*What is being asked*
Your task is to return the listing below word for word, without any of its images.

*Provided material*
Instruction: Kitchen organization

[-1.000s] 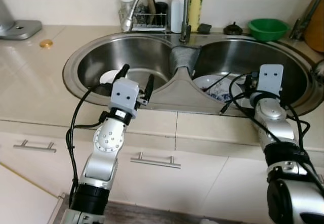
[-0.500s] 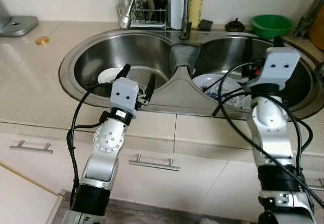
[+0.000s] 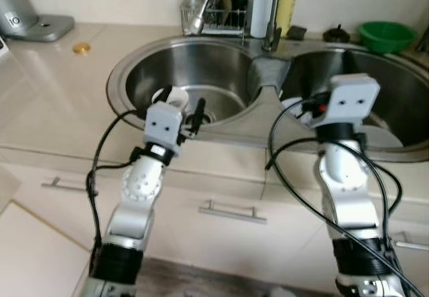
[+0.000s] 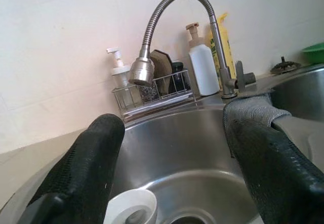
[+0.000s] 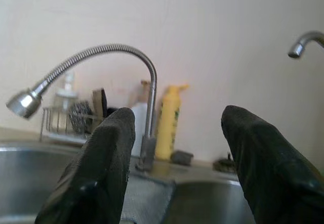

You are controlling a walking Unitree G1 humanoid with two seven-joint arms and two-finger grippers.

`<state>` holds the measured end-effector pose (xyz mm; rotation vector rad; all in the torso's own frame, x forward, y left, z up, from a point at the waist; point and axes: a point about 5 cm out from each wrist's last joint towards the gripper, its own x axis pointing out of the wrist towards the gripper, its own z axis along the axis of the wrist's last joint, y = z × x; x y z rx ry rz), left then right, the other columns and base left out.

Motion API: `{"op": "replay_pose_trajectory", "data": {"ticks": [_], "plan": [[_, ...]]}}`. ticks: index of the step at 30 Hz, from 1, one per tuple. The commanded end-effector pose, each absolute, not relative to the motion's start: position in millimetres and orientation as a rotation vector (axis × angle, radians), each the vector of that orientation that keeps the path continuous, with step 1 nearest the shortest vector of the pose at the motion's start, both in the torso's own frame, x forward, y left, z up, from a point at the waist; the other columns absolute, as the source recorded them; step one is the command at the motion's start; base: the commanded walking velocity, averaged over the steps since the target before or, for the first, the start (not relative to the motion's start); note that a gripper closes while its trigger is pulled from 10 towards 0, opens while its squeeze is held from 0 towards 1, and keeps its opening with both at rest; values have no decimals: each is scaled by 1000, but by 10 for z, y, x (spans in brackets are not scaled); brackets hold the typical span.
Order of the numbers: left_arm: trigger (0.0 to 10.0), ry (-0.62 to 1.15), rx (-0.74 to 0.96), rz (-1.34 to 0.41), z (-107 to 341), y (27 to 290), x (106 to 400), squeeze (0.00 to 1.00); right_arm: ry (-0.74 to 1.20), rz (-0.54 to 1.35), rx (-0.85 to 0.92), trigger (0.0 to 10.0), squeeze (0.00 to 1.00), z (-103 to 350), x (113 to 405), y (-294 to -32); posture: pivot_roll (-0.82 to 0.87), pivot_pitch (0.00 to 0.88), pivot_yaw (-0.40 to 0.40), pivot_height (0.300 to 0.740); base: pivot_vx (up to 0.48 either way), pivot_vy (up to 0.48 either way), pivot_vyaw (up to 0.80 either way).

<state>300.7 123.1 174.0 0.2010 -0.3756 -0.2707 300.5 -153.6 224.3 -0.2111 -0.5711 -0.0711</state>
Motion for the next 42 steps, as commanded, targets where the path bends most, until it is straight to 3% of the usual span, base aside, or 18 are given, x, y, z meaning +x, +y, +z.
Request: {"op": "replay_pose_trajectory", "data": {"ticks": [1, 17, 24, 35, 42], "plan": [[10000, -396, 204, -293, 1779, 1178, 2994, 0, -554, -93, -228, 10000, 0, 2227, 2989, -1589, -94, 15, 34, 740, 0, 480, 0], [10000, -401, 216, -291, 1767, 1203, 2953, 0, -474, -80, -251, 10000, 0, 2020, 2824, -1621, -101, 23, 30, 740, 0, 426, 0], [10000, -395, 231, -277, 1739, 1266, 2878, 0, -451, -88, -272, 10000, 0, 1957, 2671, -1693, -107, 40, 32, 740, 0, 0, -800], [10000, -312, 279, -245, 1554, 1418, 2441, 0, -407, -51, -351, 10000, 0, 1839, 2368, -1715, -95, 63, 28, 740, 0, 0, -800], [10000, -348, 315, -250, 1623, 1363, 2494, 0, -414, -50, -345, 10000, 0, 1846, 2402, -1691, -95, 62, 25, 740, 0, 0, -800]]}}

*Result*
Instruction: Kitchen organization

[-1.000s] 
[-0.500s] 
[+0.000s] 
[+0.000s] 
[+0.000s] 

You are controlling a walking Unitree G1 humanoid with two seven-joint arms and two-finger grippers.

`<state>` holds the measured end-effector pose (xyz mm; rotation vector rad; all in the torso's own frame, x forward, y left, z up, from a point at the waist; point and axes: a point about 5 cm out from each wrist's last joint towards the gripper, its own x axis pointing out of the wrist towards the gripper, its own z axis along the axis of the wrist's last joint, y = z × x; x y z rx ry rz), left then right, the other columns and base left out.

Motion API: `{"op": "replay_pose_trajectory", "data": {"ticks": [_], "plan": [[_, ...]]}}`. ticks: index of the step at 30 Hz, from 1, one per tuple. The commanded end-effector pose, each absolute, not relative to the motion's start: position in millimetres and orientation as a rotation vector (axis × angle, radians), each the vector of that orientation that keeps the path continuous, with step 1 nearest the shortest vector of the pose at the motion's start, both in the torso's own frame, x forward, y left, z up, from a point at the waist; the other columns absolute, as the source recorded them; step one is the command at the motion's start; base: the commanded walking velocity, averaged over the steps since the target before or, for the first, the start (not relative to the motion's start); note that a gripper closes while its trigger is pulled from 10 towards 0, opens while its squeeze is held from 0 towards 1, and keeps its opening with both at rest; values have no decimals: each is scaled by 1000, but by 10 for z, y, x (spans in brackets are not scaled); brackets hold the typical span.
Order of the numbers: left_arm: trigger (0.0 to 10.0), ry (-0.62 to 1.15), rx (-0.74 to 0.96), rz (-1.34 to 0.41), z (-107 to 341), y (27 to 290), x (106 to 400), squeeze (0.00 to 1.00); right_arm: ry (-0.74 to 1.20), rz (-0.54 to 1.35), rx (-0.85 to 0.92), trigger (0.0 to 10.0), squeeze (0.00 to 1.00), z (-103 to 350), x (113 to 405), y (-294 to -32); posture: pivot_roll (-0.82 to 0.87), pivot_pitch (0.00 to 0.88), pivot_yaw (-0.40 to 0.40), pivot_height (0.300 to 0.740); base: pivot_vx (up to 0.48 either way), pivot_vy (up to 0.48 either way), pivot_vyaw (up to 0.80 either way).

<state>300.7 123.1 174.0 0.2010 -0.3756 -0.2707 300.5 -153.6 224.3 -0.2111 -0.5711 -0.0711</state>
Motion for the next 42 steps, as commanded, targets where the path bends most, until it is straight to 3% of the usual span, base aside, or 18 are given, x, y, z meaning +x, +y, +z.
Request: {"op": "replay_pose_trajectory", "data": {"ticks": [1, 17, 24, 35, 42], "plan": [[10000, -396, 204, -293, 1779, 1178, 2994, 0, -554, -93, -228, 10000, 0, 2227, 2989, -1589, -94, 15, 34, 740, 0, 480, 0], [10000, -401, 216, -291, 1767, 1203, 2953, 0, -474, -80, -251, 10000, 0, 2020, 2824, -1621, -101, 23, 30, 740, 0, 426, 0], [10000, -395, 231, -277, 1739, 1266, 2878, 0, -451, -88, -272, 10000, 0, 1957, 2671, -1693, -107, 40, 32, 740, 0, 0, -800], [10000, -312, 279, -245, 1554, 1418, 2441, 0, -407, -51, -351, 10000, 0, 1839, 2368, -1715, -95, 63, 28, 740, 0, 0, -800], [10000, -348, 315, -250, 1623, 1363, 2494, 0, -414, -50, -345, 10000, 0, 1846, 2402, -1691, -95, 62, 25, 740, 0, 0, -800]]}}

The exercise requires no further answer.